To make a bar plot, we can use the px.bar() function. Let’s look at the function documentation.

px.bar?
Signature:
px.bar(
    data_frame=None,
    x=None,
    y=None,
    color=None,
    pattern_shape=None,
    facet_row=None,
    facet_col=None,
    facet_col_wrap=0,
    facet_row_spacing=None,
    facet_col_spacing=None,
    hover_name=None,
    hover_data=None,
    custom_data=None,
    text=None,
    base=None,
    error_x=None,
    error_x_minus=None,
    error_y=None,
    error_y_minus=None,
    animation_frame=None,
    animation_group=None,
    category_orders=None,
    labels=None,
    color_discrete_sequence=None,
    color_discrete_map=None,
    color_continuous_scale=None,
    pattern_shape_sequence=None,
    pattern_shape_map=None,
    range_color=None,
    color_continuous_midpoint=None,
    opacity=None,
    orientation=None,
    barmode='relative',
    log_x=False,
    log_y=False,
    range_x=None,
    range_y=None,
    text_auto=False,
    title=None,
    subtitle=None,
    template=None,
    width=None,
    height=None,
) -> plotly.graph_objs._figure.Figure
Docstring:
    In a bar plot, each row of `data_frame` is represented as a rectangular
    mark.
    
Parameters
----------
data_frame: DataFrame or array-like or dict
    This argument needs to be passed for column names (and not keyword
    names) to be used. Array-like and dict are transformed internally to a
    pandas DataFrame. Optional: if missing, a DataFrame gets constructed
    under the hood using the other arguments.
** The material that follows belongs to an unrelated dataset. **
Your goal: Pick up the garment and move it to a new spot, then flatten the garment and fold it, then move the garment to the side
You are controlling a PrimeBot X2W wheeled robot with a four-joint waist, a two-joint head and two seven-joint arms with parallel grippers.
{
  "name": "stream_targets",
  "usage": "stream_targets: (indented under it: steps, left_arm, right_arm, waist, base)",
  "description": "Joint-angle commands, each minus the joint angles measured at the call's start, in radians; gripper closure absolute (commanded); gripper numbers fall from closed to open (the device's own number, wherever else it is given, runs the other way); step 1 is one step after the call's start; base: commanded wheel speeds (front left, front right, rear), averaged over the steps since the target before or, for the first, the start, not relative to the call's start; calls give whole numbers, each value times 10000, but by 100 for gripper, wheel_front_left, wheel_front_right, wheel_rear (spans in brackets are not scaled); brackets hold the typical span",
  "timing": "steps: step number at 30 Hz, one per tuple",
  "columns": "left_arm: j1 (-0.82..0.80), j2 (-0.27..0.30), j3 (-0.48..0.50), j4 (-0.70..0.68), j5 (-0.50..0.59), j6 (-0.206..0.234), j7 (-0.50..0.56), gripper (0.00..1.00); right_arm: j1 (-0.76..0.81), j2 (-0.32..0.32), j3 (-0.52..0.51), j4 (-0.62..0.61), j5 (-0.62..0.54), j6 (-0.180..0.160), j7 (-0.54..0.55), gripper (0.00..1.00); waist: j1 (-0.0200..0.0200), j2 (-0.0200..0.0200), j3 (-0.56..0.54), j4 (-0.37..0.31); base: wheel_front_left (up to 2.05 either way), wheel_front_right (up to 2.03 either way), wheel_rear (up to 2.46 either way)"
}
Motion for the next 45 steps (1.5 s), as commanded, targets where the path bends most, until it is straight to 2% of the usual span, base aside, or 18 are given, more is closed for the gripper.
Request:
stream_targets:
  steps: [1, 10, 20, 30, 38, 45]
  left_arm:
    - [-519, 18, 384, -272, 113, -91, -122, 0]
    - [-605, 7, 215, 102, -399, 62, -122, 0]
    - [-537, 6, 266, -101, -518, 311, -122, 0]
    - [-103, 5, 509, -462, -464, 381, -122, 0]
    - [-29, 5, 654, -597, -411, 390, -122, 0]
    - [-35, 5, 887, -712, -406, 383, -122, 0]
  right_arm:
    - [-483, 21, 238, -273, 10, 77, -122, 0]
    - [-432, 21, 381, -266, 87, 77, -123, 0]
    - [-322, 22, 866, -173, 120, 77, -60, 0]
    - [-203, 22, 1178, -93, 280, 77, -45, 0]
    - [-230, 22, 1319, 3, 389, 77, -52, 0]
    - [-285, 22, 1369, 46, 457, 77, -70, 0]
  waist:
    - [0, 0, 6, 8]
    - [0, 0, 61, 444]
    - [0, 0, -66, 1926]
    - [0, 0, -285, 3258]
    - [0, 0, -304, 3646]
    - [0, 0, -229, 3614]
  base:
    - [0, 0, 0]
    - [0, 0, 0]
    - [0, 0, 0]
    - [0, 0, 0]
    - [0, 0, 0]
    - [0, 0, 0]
x: str or int or Series or array-like
    Either a name of a column in `data_frame`, or a pandas Series or
    array_like object. Values from this column or array_like are used to
    position marks along the x axis in cartesian coordinates. Either `x` or
    `y` can optionally be a list of column references or array_likes,  in
    which case the data will be treated as if it were 'wide' rather than
    'long'.
y: str or int or Series or array-like
    Either a name of a column in `data_frame`, or a pandas Series or
    array_like object. Values from this column or array_like are used to
    position marks along the y axis in cartesian coordinates. Either `x` or
    `y` can optionally be a list of column references or array_likes,  in
    which case the data will be treated as if it were 'wide' rather than
    'long'.
color: str or int or Series or array-like
    Either a name of a column in `data_frame`, or a pandas Series or
    array_like object. Values from this column or array_like are used to
    assign color to marks.
pattern_shape: str or int or Series or array-like
    Either a name of a column in `data_frame`, or a pandas Series or
    array_like object. Values from this column or array_like are used to
    assign pattern shapes to marks.
facet_row: str or int or Series or array-like
    Either a name of a column in `data_frame`, or a pandas Series or
    array_like object. Values from this column or array_like are used to
    assign marks to facetted subplots in the vertical direction.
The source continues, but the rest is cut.